Any discussion must acknowledge that this situation is one of unbelievable complexity, with ample blame to go around almost wherever one looks; war crimes abound. Where do we start? Around 1000BC when King David takes Jerusalem from the Jebusites and makes it his capital? In 66AD, when the Romans join the list of those who ethnically cleanse the Jews and half-empty the country? In 1948, when the UN calls Israel back into existence, but at a high price for Palestinians? On October 7, 2023, with the Hamas savagery?
For nearly 80 years Israel has been surrounded by existential enemies who want it destroyed, especially since the 1979 theocratic revolution in Iran. As Israelis point out, those nations can lose wars many times, but Israel will lose only once.
It is perhaps worth noting that huge numbers of Israelis reject the slaughter of Gazans, that bitter criticism is widespread in Israeli media, and Israelis are protesting against Prime Minister Benjamin Netanyahu, who seems to want to prolong the war to avoid accountability for corruption allegations.
In fact, the only people with more contempt for Palestinians than Netanyahu’s regime are Hamas, whose leaders, comfortably ensconced in Qatar, have said it is the UN’s role to care for Palestinians; their job is to kill Jews.
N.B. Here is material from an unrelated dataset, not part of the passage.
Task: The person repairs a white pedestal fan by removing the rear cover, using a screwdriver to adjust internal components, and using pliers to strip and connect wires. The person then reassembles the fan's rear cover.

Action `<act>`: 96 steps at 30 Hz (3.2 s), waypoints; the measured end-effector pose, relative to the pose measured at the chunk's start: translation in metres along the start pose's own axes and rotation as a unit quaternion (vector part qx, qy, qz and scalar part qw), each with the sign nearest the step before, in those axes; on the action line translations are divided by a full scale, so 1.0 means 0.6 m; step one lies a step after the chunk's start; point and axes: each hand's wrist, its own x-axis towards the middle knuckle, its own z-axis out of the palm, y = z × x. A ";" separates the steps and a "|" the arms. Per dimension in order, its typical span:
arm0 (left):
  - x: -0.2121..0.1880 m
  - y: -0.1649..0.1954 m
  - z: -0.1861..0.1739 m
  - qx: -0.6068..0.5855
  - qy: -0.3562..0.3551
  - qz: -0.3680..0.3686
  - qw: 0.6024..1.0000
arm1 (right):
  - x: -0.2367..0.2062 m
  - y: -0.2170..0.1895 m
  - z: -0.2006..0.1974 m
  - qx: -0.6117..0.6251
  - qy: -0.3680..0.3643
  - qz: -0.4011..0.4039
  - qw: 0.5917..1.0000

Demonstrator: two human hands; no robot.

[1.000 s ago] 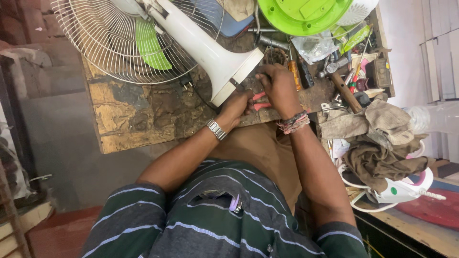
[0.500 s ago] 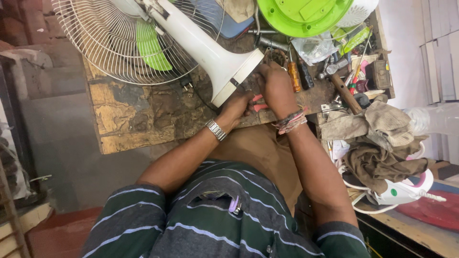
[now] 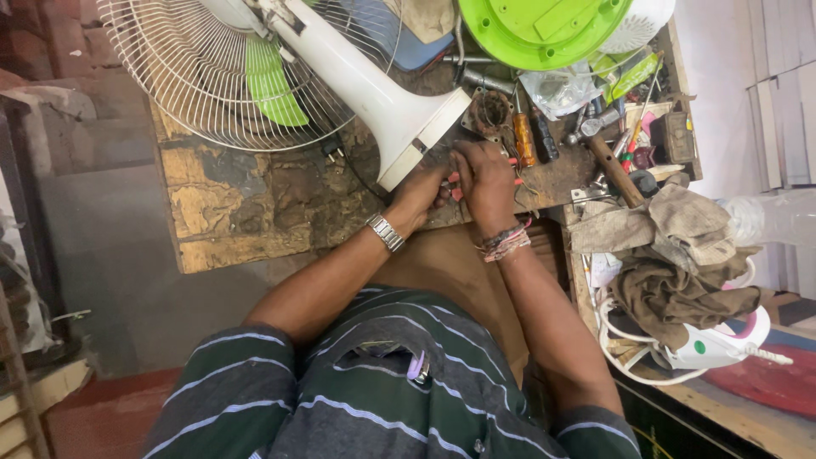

In nearly two decades of power they spent billions of aid money that could have been spent on schools, hospitals, water or electricity supply on military tunnels and on rockets to fire over the border. That’s what this war is like.
Hamas could have gone a long way to ending the war at any point by releasing the hostages. Israel is right that Hamas cannot be part of the solution.
As for the sometimes ugly protests around the Melbourne CBD, I don’t think anyone believes that Netanyahu thinks “they’re marching in Melbourne. I’d better ease up.”
Of course it is partly about solidarity, but it is hard to reconcile collective self-righteous anger with the worst instances of “protest” we’ve seen: smashing up an Israeli restaurant, or bursting into university lecture theatres, wearing masks, to demand students denounce Israel, or to intimidating an elderly Jewish woman in a wheelchair.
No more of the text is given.